Questions Cloze - ufal/NPFL095 GitHub Wiki

Propose at least one PVP for a task of predicting the age range of the author of a given text (possible ranges being 15-25, 25-55, 55+).
Imagine a task as in the "Mia likes pie" example, i.e. a binary classification with labels y0 = contradiction, y1 = no contradiction. Let's have an unlabeled example x=(Mia likes apples, Mia hates apples) and three models M_p1, M_p2 and M_p3 (fine-tuned on PVPs p1, p2 and p3, respectively):

M_p1(v1(y0)|P1(x)) = 8
M_p1(v1(y1)|P1(x)) = 5
accuracy(p1) = 0.5

M_p2(v2(y0)|P2(x)) = 2 
M_p2(v2(y1)|P2(x)) = 1
accuracy(p2) = 0.4

M_p3(v3(y0)|P3(x)) = 20 
M_p3(v3(y1)|P3(x)) = 30
accuracy(p3) = 0.1

The training set T_C will include a pair (x, q). What is q for the weighted and for the uniform PET?

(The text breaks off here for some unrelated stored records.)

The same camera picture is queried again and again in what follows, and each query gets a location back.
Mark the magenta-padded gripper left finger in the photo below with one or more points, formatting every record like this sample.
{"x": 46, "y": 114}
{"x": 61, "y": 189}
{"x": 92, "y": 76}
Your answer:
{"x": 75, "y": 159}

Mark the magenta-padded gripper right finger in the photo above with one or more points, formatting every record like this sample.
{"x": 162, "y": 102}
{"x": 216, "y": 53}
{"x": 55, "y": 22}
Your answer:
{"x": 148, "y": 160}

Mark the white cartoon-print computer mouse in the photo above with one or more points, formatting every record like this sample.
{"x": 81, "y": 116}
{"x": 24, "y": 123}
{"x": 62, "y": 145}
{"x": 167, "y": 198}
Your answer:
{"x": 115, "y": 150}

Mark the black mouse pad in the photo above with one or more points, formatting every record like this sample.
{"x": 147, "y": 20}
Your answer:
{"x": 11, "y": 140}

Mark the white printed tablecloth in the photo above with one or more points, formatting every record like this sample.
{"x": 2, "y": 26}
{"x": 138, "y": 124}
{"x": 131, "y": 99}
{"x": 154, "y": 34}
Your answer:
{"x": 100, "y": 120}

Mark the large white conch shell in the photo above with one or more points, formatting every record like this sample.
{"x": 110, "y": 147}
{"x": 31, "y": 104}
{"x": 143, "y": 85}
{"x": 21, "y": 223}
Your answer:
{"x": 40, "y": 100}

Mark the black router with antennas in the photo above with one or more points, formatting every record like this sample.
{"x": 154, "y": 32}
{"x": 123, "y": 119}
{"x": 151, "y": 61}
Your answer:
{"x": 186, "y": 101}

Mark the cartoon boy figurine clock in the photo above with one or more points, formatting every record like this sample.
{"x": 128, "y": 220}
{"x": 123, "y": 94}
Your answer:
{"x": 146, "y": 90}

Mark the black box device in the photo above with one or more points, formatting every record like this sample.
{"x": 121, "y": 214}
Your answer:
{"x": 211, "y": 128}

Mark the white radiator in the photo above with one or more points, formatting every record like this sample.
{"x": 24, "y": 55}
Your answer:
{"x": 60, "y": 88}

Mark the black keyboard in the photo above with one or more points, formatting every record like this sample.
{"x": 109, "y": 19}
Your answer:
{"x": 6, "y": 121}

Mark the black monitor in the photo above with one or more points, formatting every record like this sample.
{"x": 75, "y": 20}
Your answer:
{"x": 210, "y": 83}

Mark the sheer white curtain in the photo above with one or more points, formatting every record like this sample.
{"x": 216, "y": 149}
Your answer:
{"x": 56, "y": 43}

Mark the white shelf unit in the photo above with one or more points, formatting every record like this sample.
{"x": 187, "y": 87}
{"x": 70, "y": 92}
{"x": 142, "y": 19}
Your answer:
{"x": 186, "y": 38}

What is the difference between PML and MLM (both in general and how they are used in the paper)?
Explain why and how distillation is beneficial in PET and in iPET.
Read the last sentence of Section 3.2. Why not training directly on each x in D? Why never asking the LM to predict the masked slot?

Two bonus questions

The paper shows how PET can be used for Sentiment Analysis (Yelp restaurant rating), Text Classification (AG's News, Yahoo) and Natural Language Inference (MNLI). Can it be used also for Question Answering, Next Sentence Prediction (see the BERT paper for definitions) and Summarization? If yes, how?
PET/iPET leverages knowledge from additional unsupervised data that seems to differ from what a normal MLM learns. What would you suppose PET is learning that an MLM isn't?